If there is only one chapter you read from this book make it this one (I say that now although I have yet to finish the book. I'm a slow reader.) I used to question why parents in general mistreat their children the way they do as I've witnessed in public settings, to me it would make sense to avoid any action which may hurt the child physically, emotionally, and psychologically. That was of course before I had children of my own. Now that I'm a parent I catch myself treating my children the same way I was treated. Don't get me wrong, I wasn't abused in any way nor do I abuse my children, but I have found myself making the same minor, although crucial, mistakes my parents made. I hold them to higher expectations than I should, being disappointed in them when they fail. I put too much pressure on them to succeed while forgetting that they're children (in fact they're not even in pre-school yet).

So what can we do to stop the generational cycle of guilt? We should begin by acknowledging to our children and to ourselves that we are broken and fallible creatures. Admitting that we, as protector and guide to our children, can and will make mistakes shows our children that even though we are surrounded by imperfection we are capable of learning from our mistakes. We can overcome them and not be defined by and bound to them. We have to allow our children space to grow into the beautiful living creatures they are, to grow into their humanity. Unfortunately this means they can, will, and must make their own mistakes. As a parent we want to stop them from experiencing any pain whatsoever. We want to shield them from the suffering we endured while we were young. But shielding them from pain also shields them from beauty, from truly living out the human experience. We so desperately want to carve out the perfect life for them but doing so we weaken them by building up a false reality, a reality of high expectations and unattainable images of perfection. We must allow them to live their lives and not hijack their dreams with our own. Sure, we may not have been the ball player we always wanted to become but we shouldn't force our children to take up a sport they have no interest in or push them to unrealistic levels of success. They must always know we will love them even if they make mistakes, but this can only be done if we break through the illusionary world of perfection by admitting our own faults and failures. This takes guts, guts that I wish I had at times. I know that my relationship with my children is affected by my history with my parents, and this is the same for most (if not all) of us. I yearn for their continuous love and affection as much as my children yearn for mine. So why not give it to them? Why deny them the love they need to grow and become parents themselves.
"When we liberate ourselves from the myth that God will love us only if we are perfect, then we will no longer feel that we need to be parents of perfect children to be admired, or children of perfect parents to survive and succeed."
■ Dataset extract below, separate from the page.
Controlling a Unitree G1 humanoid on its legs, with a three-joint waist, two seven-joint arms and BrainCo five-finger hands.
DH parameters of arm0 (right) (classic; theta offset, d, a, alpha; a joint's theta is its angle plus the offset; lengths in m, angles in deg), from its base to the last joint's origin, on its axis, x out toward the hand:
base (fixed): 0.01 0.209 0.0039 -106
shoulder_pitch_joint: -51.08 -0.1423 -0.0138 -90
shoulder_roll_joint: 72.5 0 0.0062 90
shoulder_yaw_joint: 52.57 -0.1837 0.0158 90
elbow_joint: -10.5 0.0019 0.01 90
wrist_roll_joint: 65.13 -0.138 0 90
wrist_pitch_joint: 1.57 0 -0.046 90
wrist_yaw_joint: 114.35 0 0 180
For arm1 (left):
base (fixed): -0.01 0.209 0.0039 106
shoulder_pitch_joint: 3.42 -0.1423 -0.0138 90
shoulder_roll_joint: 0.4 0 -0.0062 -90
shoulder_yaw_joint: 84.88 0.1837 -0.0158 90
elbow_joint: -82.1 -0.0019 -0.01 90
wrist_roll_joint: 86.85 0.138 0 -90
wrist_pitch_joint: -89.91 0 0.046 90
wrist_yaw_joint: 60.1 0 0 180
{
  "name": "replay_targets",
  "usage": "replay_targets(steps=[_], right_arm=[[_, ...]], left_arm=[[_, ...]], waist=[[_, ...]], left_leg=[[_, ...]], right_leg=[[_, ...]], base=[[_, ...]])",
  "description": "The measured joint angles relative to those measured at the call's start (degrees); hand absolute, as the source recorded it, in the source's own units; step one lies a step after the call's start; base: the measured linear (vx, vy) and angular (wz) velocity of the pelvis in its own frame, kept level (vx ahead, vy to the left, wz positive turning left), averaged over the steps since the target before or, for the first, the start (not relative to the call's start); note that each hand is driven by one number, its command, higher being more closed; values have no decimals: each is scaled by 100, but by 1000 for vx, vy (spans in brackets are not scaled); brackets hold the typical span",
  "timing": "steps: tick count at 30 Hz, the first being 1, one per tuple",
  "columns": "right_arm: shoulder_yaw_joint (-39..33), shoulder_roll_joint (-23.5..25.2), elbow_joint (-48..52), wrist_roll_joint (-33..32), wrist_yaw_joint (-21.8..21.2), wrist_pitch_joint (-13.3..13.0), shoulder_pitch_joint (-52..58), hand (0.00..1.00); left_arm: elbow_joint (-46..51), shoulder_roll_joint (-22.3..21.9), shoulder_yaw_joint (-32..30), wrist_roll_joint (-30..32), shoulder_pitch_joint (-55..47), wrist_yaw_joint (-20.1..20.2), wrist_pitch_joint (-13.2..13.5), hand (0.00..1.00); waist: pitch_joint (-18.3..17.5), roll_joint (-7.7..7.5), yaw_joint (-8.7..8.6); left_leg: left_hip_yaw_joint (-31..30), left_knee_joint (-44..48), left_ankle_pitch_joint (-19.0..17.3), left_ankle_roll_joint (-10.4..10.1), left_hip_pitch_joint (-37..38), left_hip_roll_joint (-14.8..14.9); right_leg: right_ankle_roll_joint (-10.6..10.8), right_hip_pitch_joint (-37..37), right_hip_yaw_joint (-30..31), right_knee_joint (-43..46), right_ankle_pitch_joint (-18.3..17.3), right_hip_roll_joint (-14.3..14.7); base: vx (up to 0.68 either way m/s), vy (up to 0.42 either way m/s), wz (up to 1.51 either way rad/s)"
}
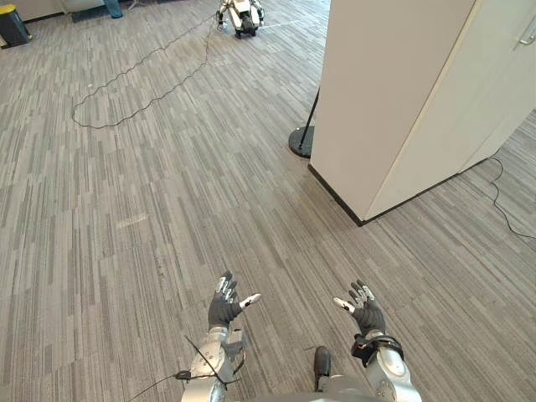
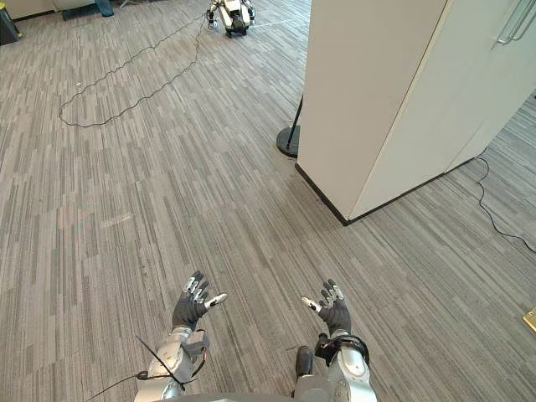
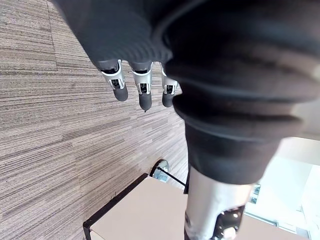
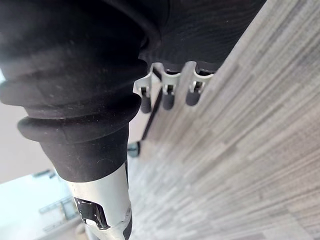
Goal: Organize washtable
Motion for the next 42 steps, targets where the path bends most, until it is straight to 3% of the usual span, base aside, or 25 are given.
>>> replay_targets(steps=[6, 9, 12, 13, 14, 16, 17, 19, 21, 22, 24, 25, 26, 27, 28, 29, 31, 33, 35, 36, 37, 38, 39, 40, 42], right_arm=[[5, 1, -144, -200, 20, 6, 81, 0], [6, -11, -282, -255, 44, 16, 84, 0], [-1, -94, -219, -302, 44, 15, 178, 0], [-5, -131, -216, -302, 40, 14, 219, 0], [-13, -91, -238, -302, 41, 16, 280, 0], [-18, -38, -221, -319, 28, 11, 425, 0], [-115, -41, -221, -345, 29, 6, 526, 0], [-402, -37, -223, -372, 108, 17, 586, 0], [-431, -33, -215, -411, 158, 20, 644, 0], [-378, -55, -221, -424, 152, 37, 717, 0], [-416, -120, -125, -424, 135, 42, 650, 0], [-425, -296, 21, -462, 128, 50, 609, 0], [-399, -352, 36, -516, 132, 52, 578, 0], [-419, -360, 58, -562, 153, 53, 557, 0], [-483, -361, 73, -677, 236, 46, 490, 0], [-491, -352, 100, -769, 310, 18, 416, 0], [-494, -342, 183, -808, 332, -18, 246, 0], [-508, -332, 183, -788, 332, -17, 147, 0], [-498, -318, 203, -626, 362, -16, 212, 0], [-498, -320, 231, -580, 374, -17, 252, 0], [-505, -343, 242, -517, 385, -24, 374, 0], [-504, -349, 246, -505, 387, -26, 442, 0], [-477, -300, 209, -493, 391, 5, 520, 0], [-372, -188, 217, -493, 387, -3, 500, 0], [-156, -91, 218, -504, 374, -2, 307, 0]], left_arm=[[-32, -31, -307, -185, -155, -37, 0, 0], [-28, -115, -495, -392, -248, -139, 7, 0], [-23, -125, -465, -418, -364, -152, -3, 0], [-23, -154, -441, -413, -405, -181, -9, 0], [-32, -133, -392, -414, -405, -242, -12, 0], [-28, 47, -358, -408, -368, -247, 4, 0], [-114, 168, -202, -389, -206, -236, 5, 0], [-217, 157, -29, -370, 65, -229, 5, 0], [-215, 114, 22, -366, 154, -229, 10, 0], [-286, 81, 6, -377, 169, -235, 2, 0], [-254, -142, 13, -386, 130, -233, 7, 0], [-262, -286, -33, -492, 82, -235, 7, 0], [-282, -371, -56, -609, -3, -237, 6, 0], [-285, -378, -16, -677, -23, -239, -3, 0], [-290, -376, -10, -779, -22, -239, -2, 0], [-289, -382, -78, -871, -26, -253, 12, 0], [-221, -396, -245, -907, 5, -274, 56, 0], [-200, -403, -312, -900, 14, -323, 74, 0], [-96, -405, -367, -841, 18, -364, 62, 0], [-37, -405, -375, -838, 8, -372, 55, 0], [100, -405, -377, -837, 5, -395, 31, 0], [173, -405, -370, -838, 0, -408, 23, 0], [280, -370, -350, -840, -4, -464, 24, 0], [295, -310, -346, -852, -7, -508, 20, 0], [444, -235, -300, -855, 27, -508, 1, 0]], waist=[[72, -108, 270], [117, -187, 389], [239, -255, 443], [337, -237, 438], [476, -142, 378], [498, -113, 279], [515, -114, 209], [594, -60, 37], [651, -129, -27], [618, -250, -34], [676, 6, -8], [729, 296, 38], [754, 346, 152], [782, 369, 183], [812, 318, 209], [804, 236, 280], [793, 164, 372], [799, 141, 398], [772, 78, 341], [756, 56, 328], [733, 86, 297], [693, 112, 310], [554, 47, 389], [405, -164, 399], [300, -381, 394]], left_leg=[[-1, -19, -4, 5, 8, 6], [-145, 210, -194, 58, -121, -4], [-336, 551, -632, 154, -278, -17], [-438, 598, -725, 276, -139, -54], [-609, 678, -837, 307, 44, -11], [-688, 696, -998, 244, 170, 137], [-832, 569, -1029, 219, 275, 130], [-1123, 315, -1043, 114, 579, 88], [-1254, 419, -1164, -45, 923, 105], [-1307, 962, -1191, -65, 995, 130], [-1188, 2436, -896, -30, 603, 548], [-1026, 3881, 17, 214, 3, 1126], [-924, 5086, 1036, 326, -535, 1615], [-867, 5714, 963, 374, -816, 1758], [-682, 6602, 738, 651, -1295, 1857], [-333, 6850, 417, 572, -1626, 1789], [453, 6226, -28, 352, -2169, 1727], [1009, 5059, -78, 279, -2349, 1736], [1269, 2704, 74, 121, -2492, 1477], [1258, 2113, 193, -17, -2510, 1333], [1153, 1150, 481, 7, -2567, 1110], [1094, 915, 526, 102, -2600, 1062], [942, 1082, 1201, 719, -2716, 994], [983, 1637, 1403, 1035, -2900, 988], [970, 2590, 790, 1270, -3208, 1015]], right_leg=[[75, 24, -130, 1, -69, -22], [171, -32, -615, 252, -392, -179], [152, -737, -805, 2254, -1180, -764], [185, -1266, -647, 3609, -1241, -1080], [196, -1726, -281, 4488, -1472, -1072], [243, -2101, 158, 4068, -1717, -724], [480, -2253, 485, 3158, -1546, -553], [683, -2317, 781, 1847, -1008, -533], [672, -2303, 767, 1671, -933, -593], [483, -2296, 939, 2268, -537, -613], [324, -2167, 739, 2919, -693, -532], [207, -1803, 517, 2965, -1091, -324], [79, -1305, 452, 2747, -1328, -201], [7, -1012, 406, 2598, -1384, -144], [-88, -397, 336, 2218, -1454, -104], [-98, 115, 319, 1853, -1438, -106], [-98, 750, 268, 1271, -1438, -103], [-79, 1106, 117, 978, -1446, -102], [319, 1738, -283, 765, -1705, -186], [427, 1879, -378, 755, -1808, -220], [628, 2204, -539, 710, -1957, -235], [722, 2319, -590, 688, -2028, -223], [915, 2515, -650, 713, -2228, -330], [1021, 2529, -657, 883, -2297, -577], [1205, 2328, -639, 1432, -2178, -899]], base=[[20, 22, 9], [67, 90, 28], [96, 153, 30], [207, 104, 40], [236, 76, 36], [315, -3, 36], [368, -51, 51], [447, -121, 89], [707, -301, 100], [725, -367, 83], [501, -319, 45], [656, -426, 21], [666, -399, 12], [801, -390, 10], [786, -318, 1], [777, -293, -4], [558, -139, -15], [585, -82, -8], [650, 13, 24], [606, 129, 46], [495, 154, 40], [630, 250, 34], [756, 335, 19], [757, 356, 17], [677, 348, 18]])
Part 1: A Story of Emergence
Part 2: Guilt and Shame
Part 3: The Cycle of Guilt
Part 4: The Wholeness We Seek
Part 5: Is There Enough Love for Everyone
Part 6: Final Thoughts

4 comments:

captron52 said...

In the book "The Prophet" by Gibran he reminds us that we do not "own" our children, they are only on "loan" from the Universe ande it is our job to try and teach them well.Hope you have a great weekend Sam

Don said...

Great post! I sent the quotes from Kushner to my rational, moderate son, who is a father of two. Still trying to decide if the oldest son, who is a very conservative, fundamentalist, would read something from a Jewish Rabbi....

Eruesso said...

@ Ronnie- I've read something similar to that but I can't recall where.

@Don- Depends how conservative your son is. Conservative fundamentalists have a LOT in common between faiths. He might read something from an Orthodox Rabbi. Have you read Karen Armstrong's "The Battle for God" on the history of Fundamentalism? Great read.

Don said...

I have several of Karen's books in my library, on my "to be read" list. I hope to get to them soon.